_Work to be completed:_ Find and copy the lines in the records beneath this task that contain the word "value".
Segment Start: Information supplied
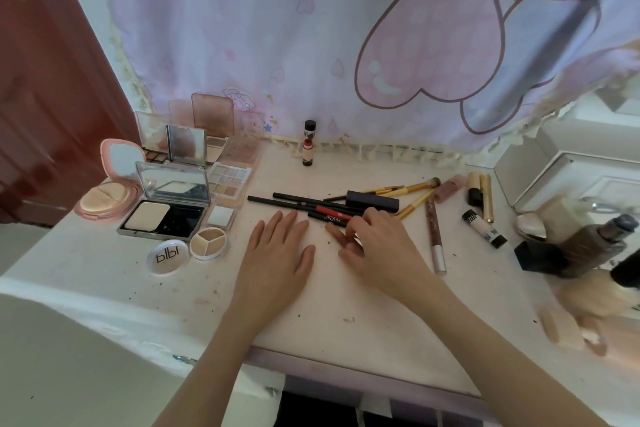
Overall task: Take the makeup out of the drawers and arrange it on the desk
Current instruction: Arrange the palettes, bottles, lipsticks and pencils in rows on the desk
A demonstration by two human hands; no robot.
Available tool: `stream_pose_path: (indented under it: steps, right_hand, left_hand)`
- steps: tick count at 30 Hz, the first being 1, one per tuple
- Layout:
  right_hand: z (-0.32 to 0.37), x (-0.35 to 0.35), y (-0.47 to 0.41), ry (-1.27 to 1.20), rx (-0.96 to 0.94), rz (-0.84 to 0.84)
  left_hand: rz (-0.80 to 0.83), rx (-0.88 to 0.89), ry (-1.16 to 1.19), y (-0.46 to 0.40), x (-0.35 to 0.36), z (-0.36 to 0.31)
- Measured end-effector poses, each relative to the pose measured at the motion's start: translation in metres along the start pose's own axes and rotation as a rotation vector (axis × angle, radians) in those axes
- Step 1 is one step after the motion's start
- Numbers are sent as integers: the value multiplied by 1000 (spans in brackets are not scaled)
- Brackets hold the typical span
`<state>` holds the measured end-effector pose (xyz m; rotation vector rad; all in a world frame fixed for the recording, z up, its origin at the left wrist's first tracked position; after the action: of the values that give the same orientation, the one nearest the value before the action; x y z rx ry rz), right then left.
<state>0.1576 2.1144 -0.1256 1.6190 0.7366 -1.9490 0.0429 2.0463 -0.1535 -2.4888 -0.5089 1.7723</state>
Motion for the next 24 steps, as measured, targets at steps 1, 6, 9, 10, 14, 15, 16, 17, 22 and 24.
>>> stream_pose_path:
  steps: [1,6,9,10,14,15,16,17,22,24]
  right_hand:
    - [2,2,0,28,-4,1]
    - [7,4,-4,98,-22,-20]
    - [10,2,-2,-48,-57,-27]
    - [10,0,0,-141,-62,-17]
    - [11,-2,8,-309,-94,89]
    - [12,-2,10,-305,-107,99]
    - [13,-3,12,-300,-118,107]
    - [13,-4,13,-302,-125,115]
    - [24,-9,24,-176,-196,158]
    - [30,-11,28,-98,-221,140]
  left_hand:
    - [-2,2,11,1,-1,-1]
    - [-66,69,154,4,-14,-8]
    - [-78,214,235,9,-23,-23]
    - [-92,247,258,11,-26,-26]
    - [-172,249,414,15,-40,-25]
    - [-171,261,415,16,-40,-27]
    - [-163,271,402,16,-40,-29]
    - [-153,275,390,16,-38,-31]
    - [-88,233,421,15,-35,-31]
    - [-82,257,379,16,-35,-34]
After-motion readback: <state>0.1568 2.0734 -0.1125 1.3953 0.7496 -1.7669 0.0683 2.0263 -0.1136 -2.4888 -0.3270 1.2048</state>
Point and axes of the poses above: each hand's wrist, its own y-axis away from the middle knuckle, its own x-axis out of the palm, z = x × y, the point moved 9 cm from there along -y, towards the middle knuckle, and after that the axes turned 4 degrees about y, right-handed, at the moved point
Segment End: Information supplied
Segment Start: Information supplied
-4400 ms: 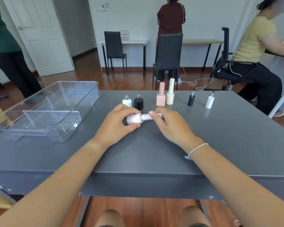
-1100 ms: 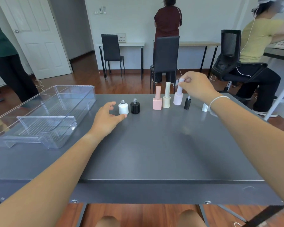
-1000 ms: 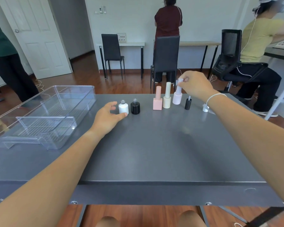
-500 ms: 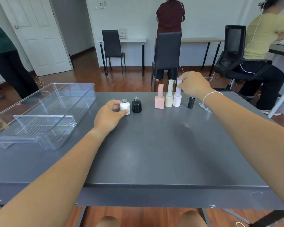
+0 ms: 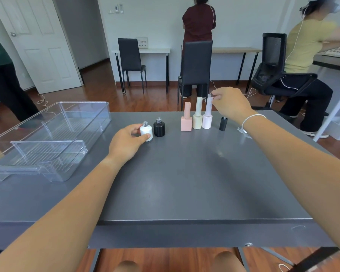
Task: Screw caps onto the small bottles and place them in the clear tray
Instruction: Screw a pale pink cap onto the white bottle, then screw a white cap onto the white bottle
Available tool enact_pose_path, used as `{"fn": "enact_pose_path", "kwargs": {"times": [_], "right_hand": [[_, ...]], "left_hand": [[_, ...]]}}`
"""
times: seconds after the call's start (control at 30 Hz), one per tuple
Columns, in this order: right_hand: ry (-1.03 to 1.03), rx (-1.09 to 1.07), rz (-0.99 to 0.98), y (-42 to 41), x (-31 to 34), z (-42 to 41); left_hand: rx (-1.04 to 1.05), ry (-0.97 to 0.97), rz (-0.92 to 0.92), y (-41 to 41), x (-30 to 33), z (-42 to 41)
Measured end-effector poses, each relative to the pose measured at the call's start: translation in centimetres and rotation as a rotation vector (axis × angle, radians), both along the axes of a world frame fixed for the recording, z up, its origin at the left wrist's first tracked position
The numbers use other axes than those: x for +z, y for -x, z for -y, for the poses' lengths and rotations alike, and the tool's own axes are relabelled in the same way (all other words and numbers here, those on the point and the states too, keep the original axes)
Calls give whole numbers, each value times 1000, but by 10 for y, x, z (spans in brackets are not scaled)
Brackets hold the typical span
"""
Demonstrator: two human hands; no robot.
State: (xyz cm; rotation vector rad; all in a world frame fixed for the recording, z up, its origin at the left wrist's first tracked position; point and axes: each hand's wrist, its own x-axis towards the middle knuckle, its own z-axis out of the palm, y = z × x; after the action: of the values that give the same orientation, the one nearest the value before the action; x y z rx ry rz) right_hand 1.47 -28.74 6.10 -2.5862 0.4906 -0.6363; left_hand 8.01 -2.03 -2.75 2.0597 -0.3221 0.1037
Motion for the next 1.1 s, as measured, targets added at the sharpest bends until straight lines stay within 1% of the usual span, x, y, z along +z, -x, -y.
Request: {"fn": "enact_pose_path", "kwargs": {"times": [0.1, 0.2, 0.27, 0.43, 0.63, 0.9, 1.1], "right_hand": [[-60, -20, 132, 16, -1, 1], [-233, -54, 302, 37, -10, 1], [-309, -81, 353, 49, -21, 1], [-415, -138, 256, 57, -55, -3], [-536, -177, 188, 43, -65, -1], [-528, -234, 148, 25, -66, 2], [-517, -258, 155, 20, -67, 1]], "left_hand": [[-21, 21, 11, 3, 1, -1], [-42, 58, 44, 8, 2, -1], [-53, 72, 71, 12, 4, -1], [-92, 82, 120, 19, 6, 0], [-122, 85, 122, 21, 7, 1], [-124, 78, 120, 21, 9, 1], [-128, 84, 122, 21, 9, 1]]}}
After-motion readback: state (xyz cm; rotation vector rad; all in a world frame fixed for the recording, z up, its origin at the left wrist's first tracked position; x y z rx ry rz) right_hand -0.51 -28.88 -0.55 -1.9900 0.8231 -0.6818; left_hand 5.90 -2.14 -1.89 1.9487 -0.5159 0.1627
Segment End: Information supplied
_Response below:_
- Numbers are sent as integers: the value multiplied by 1000 (spans in brackets are not scaled)
`<state>` holds the measured end-effector pose (xyz m; rotation vector rad; all in a world frame fixed for the recording, z up, its origin at the left wrist's first tracked position; after the action: of the values that give the same orientation, the one nearest the value before the action; x y z rx ry rz), right then left.
Calls give whole numbers, each value times 1000, but by 10 for y, x, z (spans in brackets are not scaled)
State: (xyz cm; rotation vector rad; all in a world frame fixed for the recording, z up, its origin at the left wrist's first tracked position; point and axes: each hand's wrist, its own x-axis towards the middle knuckle, its own z-axis out of the palm, y = z × x; after the action: of the values that give the same orientation, the one nearest the value before the action; x y z rx ry rz) right_hand 1.47 -28.74 6.10 -2.5862 0.4906 -0.6363; left_hand 8.01 -2.03 -2.75 2.0597 -0.3221 0.1037

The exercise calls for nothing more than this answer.